By Divine Providence, the list of Autocephalous Churches would start with the older Polish, Czechoslovak and Northern American (formerly OCA) Churches, but now would extend to new Ukrainian, Baltic, Belarussian, Central Asian, Japanese and African Churches. As regards the Russian parishes in Moldova and Western Europe, they will probably pass to the majority Patriarchate of Romania, which, by Divine Providence, already has Autonomous Metropolias there and a flock of well over four million with a thousand parishes and ten, and soon, eleven, bishops. If those on those territories directly or indirectly under Moscow did not join into the symphony of those future Local Churches, they would become uncanonical sects. Such a situation would still leave Autonomous Churches under Moscow in Latin America, South-East Asia and China.

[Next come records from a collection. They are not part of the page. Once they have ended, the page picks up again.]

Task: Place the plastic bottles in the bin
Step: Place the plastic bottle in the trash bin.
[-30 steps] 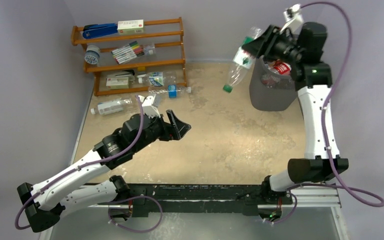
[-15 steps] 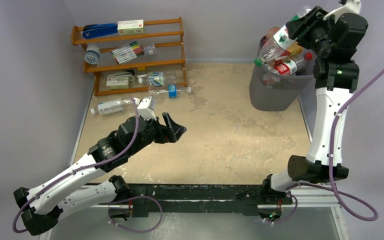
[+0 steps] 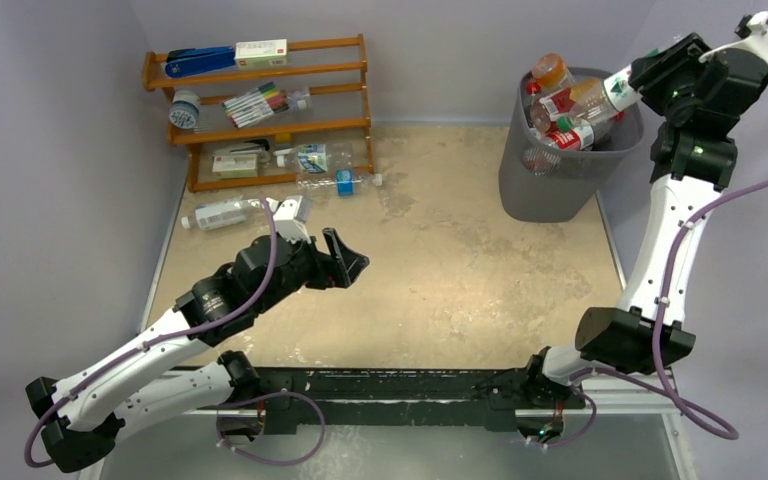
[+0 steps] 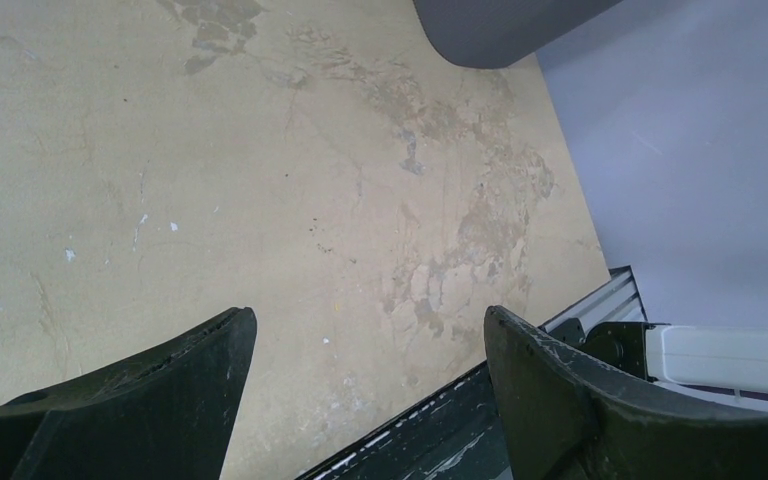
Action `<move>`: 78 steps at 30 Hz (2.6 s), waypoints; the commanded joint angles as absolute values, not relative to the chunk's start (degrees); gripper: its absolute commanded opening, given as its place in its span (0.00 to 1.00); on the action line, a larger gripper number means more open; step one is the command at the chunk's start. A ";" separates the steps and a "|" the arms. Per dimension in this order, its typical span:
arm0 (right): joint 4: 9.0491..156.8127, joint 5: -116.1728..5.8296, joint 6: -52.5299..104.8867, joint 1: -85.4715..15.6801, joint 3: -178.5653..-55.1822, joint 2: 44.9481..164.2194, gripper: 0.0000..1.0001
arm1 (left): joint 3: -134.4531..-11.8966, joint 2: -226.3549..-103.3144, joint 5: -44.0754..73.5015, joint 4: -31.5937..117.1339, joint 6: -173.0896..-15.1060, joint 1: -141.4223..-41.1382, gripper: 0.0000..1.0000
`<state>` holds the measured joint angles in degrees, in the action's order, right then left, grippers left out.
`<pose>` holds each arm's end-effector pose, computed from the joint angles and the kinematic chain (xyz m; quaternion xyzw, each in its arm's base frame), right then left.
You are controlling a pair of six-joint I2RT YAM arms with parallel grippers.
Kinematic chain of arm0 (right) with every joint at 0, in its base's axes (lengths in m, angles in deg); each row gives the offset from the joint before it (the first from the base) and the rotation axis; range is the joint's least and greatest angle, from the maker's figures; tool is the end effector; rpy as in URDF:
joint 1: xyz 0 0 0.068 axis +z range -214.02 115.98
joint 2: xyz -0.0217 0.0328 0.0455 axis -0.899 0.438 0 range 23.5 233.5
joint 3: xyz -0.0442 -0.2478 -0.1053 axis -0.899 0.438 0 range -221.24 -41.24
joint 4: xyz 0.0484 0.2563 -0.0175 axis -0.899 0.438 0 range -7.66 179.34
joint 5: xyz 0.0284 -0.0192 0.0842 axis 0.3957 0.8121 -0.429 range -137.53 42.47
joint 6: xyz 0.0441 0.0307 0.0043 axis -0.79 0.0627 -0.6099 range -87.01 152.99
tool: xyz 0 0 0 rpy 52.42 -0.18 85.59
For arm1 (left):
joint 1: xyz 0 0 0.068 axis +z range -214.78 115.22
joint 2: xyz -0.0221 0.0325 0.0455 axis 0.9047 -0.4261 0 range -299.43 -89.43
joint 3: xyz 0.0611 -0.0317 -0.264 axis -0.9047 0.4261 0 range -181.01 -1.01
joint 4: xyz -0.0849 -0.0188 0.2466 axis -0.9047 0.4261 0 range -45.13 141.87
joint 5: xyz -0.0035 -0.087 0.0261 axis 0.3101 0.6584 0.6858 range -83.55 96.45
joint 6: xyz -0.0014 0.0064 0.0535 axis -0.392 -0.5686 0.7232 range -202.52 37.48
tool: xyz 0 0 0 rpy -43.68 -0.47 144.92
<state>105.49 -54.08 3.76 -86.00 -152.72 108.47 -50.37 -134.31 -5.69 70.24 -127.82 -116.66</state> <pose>0.2782 -0.1080 0.5459 0.2586 0.6356 0.0850 0.7224 0.1134 -0.1324 0.3399 -0.0129 0.8210 -0.3654 0.4384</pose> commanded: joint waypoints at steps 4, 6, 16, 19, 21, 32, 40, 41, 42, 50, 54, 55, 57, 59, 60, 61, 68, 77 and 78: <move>96.21 -53.67 1.68 -86.87 -143.79 106.40 0.43 | -50.44 -133.73 -6.90 69.89 -125.88 -116.61 0.84; 94.79 -54.16 1.33 -86.87 -142.20 106.75 0.43 | -50.70 -133.91 -6.99 70.07 -125.62 -116.63 0.84; 91.71 -58.02 -0.14 -86.85 -137.99 109.67 0.43 | -51.02 -135.06 -7.26 69.68 -125.23 -116.63 0.85; 91.61 -59.22 -0.06 -86.87 -137.08 110.54 0.43 | -51.06 -135.48 -7.09 69.31 -125.15 -116.64 0.85; 91.11 -59.71 0.35 -86.85 -135.85 110.92 0.45 | -51.03 -135.81 -7.00 69.15 -125.15 -116.64 0.85; 98.48 -58.50 4.06 -86.87 -140.98 111.57 0.85 | -51.62 -137.49 -6.34 68.78 -125.23 -116.61 0.85; 104.98 -51.90 5.72 -86.94 -148.04 110.62 0.92 | -52.10 -138.67 -6.10 68.12 -125.45 -116.62 0.85; 105.47 -51.47 5.85 -86.96 -148.86 110.65 0.94 | -52.38 -138.92 -6.45 68.42 -125.56 -116.63 0.85; 105.93 -51.45 5.91 -86.99 -149.47 110.84 0.96 | -52.75 -139.23 -7.28 69.17 -125.65 -116.64 0.85; 105.53 -54.47 5.46 -87.31 -149.14 108.94 0.98 | -56.60 -141.69 -15.94 78.77 -129.24 -116.63 0.87; 104.83 -57.49 5.70 -87.24 -149.48 107.38 0.98 | -57.37 -142.26 -20.33 82.58 -132.49 -116.61 0.90; 104.65 -58.64 6.36 -87.30 -149.70 107.09 0.98 | -57.69 -142.64 -21.03 83.74 -133.50 -116.59 0.90; 104.63 -62.89 6.98 -87.10 -149.54 106.57 0.98 | -58.80 -143.66 -25.03 87.22 -136.45 -116.54 0.91; 105.81 -65.43 7.38 -85.91 -149.47 106.15 0.98 | -60.11 -144.73 -29.02 91.66 -140.09 -116.44 0.93; 106.48 -65.36 7.90 -84.55 -149.55 105.87 0.98 | -60.60 -145.12 -31.35 93.93 -142.48 -116.41 0.95; 107.10 -65.04 8.27 -82.88 -149.67 105.59 0.98 | -61.17 -145.41 -33.37 96.63 -145.36 -116.27 0.97; 111.13 -63.56 10.83 -69.53 -151.42 105.92 0.98 | -59.92 -144.77 -40.76 108.33 -163.43 -113.99 0.98; 115.33 -60.70 12.64 -56.71 -149.26 103.04 0.97 | -58.79 -143.93 -46.06 121.34 -184.21 -108.66 0.98; 115.61 -60.53 12.54 -55.30 -148.50 102.49 0.97 | -58.79 -143.63 -46.39 122.01 -185.41 -106.99 0.98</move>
<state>114.39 -61.70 10.99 -59.29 -148.92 106.33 -58.63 -145.48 -41.32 115.53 -174.20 -110.49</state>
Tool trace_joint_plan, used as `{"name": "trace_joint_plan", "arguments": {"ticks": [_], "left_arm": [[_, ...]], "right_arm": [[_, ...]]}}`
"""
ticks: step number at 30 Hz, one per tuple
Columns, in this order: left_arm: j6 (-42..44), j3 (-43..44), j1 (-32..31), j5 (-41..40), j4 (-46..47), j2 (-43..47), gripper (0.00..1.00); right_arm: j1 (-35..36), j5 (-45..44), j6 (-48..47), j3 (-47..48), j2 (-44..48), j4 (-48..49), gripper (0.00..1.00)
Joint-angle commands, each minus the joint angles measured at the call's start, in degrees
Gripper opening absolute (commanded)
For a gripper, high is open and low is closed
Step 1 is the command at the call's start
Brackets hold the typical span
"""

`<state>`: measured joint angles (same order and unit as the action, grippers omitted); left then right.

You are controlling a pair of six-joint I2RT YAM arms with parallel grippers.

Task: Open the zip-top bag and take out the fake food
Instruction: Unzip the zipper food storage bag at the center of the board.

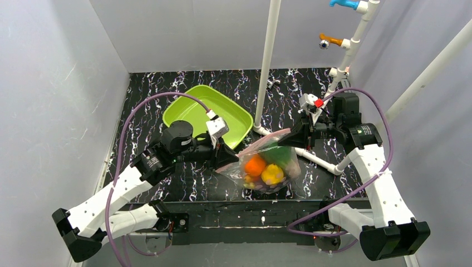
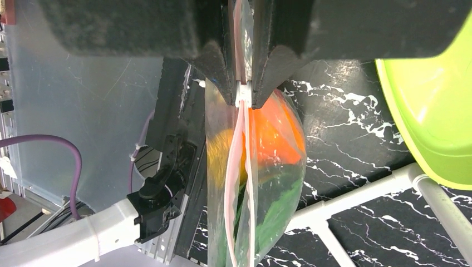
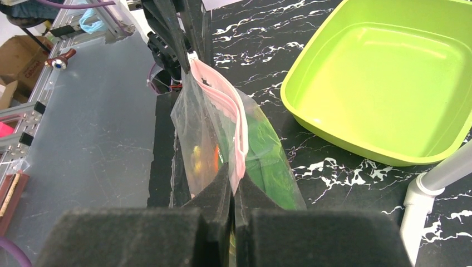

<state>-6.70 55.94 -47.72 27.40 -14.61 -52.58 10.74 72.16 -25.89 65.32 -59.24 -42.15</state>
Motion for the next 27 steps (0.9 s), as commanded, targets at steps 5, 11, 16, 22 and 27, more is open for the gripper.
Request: {"name": "trace_joint_plan", "arguments": {"ticks": [5, 11, 16, 22, 27], "left_arm": [[2.3, -2.0, 0.5, -1.9, -6.3, 4.4, 0.00], [2.8, -2.9, 0.5, -2.3, -7.2, 6.1, 0.00], [3.0, -3.1, 0.5, -2.4, -7.8, 6.5, 0.00], [3.4, -3.2, 0.5, -2.7, -8.8, 6.8, 0.00], [3.5, -3.7, 0.5, -3.0, -9.5, 7.4, 0.00]], "right_arm": [[-1.4, 0.2, -1.0, -0.3, 0.9, 1.6, 0.01], [-1.7, 0.4, -0.9, -0.4, 0.8, 1.8, 0.01], [-1.8, 0.5, -0.8, -0.4, 0.8, 1.8, 0.01], [-1.9, 0.5, -0.8, -0.5, 0.8, 1.8, 0.01], [-2.0, 0.5, -0.8, -0.5, 0.8, 1.8, 0.01]]}}
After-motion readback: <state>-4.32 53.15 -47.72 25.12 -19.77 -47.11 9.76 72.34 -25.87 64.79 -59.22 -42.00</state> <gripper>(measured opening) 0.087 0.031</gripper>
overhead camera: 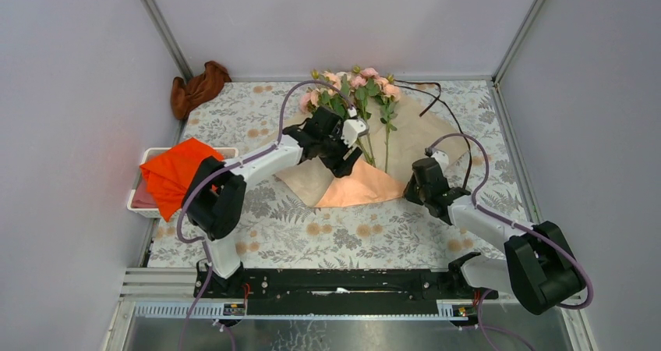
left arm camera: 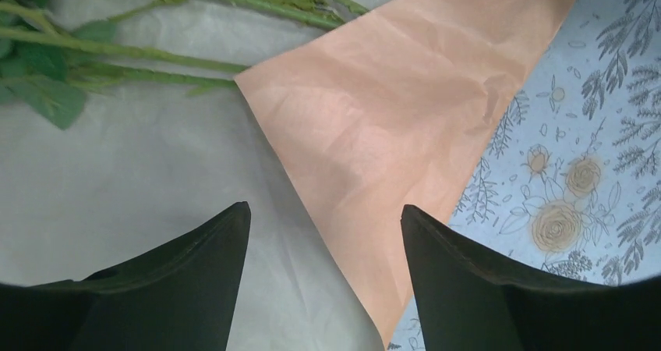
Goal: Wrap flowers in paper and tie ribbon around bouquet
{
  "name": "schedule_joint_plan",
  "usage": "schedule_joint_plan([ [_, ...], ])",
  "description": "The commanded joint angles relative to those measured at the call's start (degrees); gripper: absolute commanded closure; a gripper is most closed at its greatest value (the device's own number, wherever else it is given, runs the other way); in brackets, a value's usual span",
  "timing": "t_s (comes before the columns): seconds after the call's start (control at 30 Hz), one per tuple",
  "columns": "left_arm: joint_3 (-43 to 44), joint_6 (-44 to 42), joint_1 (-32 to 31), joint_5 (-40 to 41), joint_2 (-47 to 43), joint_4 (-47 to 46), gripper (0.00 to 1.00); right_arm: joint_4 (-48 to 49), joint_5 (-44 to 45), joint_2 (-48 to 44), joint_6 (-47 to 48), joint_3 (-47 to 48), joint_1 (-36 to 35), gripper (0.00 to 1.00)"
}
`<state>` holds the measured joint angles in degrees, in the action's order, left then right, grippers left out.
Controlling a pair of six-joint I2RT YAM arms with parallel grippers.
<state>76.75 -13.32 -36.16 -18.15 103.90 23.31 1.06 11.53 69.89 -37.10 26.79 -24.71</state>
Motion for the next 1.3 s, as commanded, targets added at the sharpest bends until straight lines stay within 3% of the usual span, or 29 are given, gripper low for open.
schedule_joint_plan([
  [0.0,-3.1,0.9,0.7,-3.9,1.2,3.5,0.22,-3.7,2.1,0.2,3.1,4.1,-1.8,1.00],
  [0.27,-2.1,3.7,4.0,-6.0,6.8,2.9,0.21,-7.5,4.3,-0.6,6.4,7.3,-3.8,1.00],
  [0.37,-2.0,4.0,3.9,-10.9,8.1,3.2,0.26,-8.5,3.5,0.0,8.1,8.4,-4.5,1.00],
  [0.43,-1.8,3.8,3.9,-14.9,7.9,3.4,0.37,-9.4,3.2,0.3,10.0,9.5,-5.1,1.00],
  [0.63,-0.8,3.9,3.9,-20.3,7.1,3.5,0.99,-11.6,4.2,0.9,13.7,13.0,-7.7,1.00],
  [1.0,4.1,7.5,4.6,-10.1,12.4,4.7,1.00,-19.8,14.2,0.7,17.9,17.8,-11.0,1.00],
  [1.27,5.0,7.0,4.9,-4.5,16.6,5.9,1.00,-19.6,17.3,2.5,20.9,19.0,-15.9,1.00],
])
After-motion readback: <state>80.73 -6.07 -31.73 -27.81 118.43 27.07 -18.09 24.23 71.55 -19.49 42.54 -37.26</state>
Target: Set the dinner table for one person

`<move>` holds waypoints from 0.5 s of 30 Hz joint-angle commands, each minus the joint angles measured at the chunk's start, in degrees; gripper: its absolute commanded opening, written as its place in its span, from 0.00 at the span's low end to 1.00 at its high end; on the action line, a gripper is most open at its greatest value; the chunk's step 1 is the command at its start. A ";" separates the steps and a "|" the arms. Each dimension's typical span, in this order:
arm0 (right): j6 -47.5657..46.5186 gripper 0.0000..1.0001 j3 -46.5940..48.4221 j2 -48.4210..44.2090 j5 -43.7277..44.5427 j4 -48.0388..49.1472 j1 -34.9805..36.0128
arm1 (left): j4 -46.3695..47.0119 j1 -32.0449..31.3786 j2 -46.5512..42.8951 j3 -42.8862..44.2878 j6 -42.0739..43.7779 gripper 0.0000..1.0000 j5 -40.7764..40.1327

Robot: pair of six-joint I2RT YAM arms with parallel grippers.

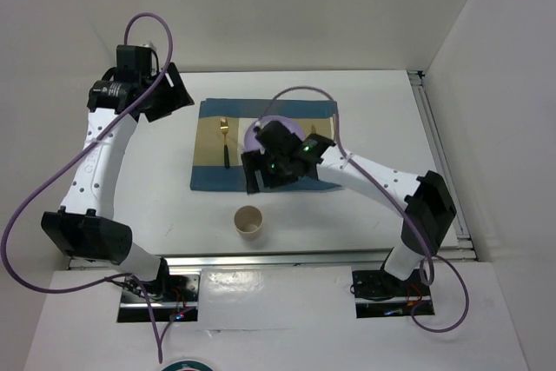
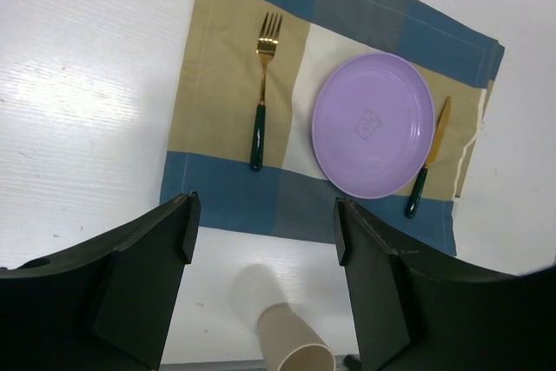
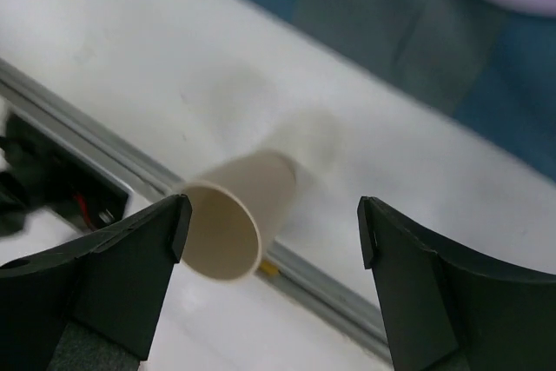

The ideal of ‘Holy Rus’ can survive, but not in its old administrative unity. Its unity is what Patriarch Kyrill has destroyed, as Vladyka Victor said above. ‘Holy Rus’ can no longer survive in a centralised/Sovietised form, but only in the form of a Family or Confederation of independent adults. The Autocephalous Church of Poland, once within the Russian Empire and the Russian Church, proved a century ago that this is possible. Others must now follow its example. For the Holy Spirit cannot be regulated by pieces of paper and intimidating threats, as bureaucrats and young and inexperienced neophyte bishops imagine. In the words of Christ, the only Head of the Church: The Spirit blows where it wills. And it does not blow in the direction of Moscow (or Constantinople), of corruption and nationalism, it blows in the direction of Autocephaly and freedom.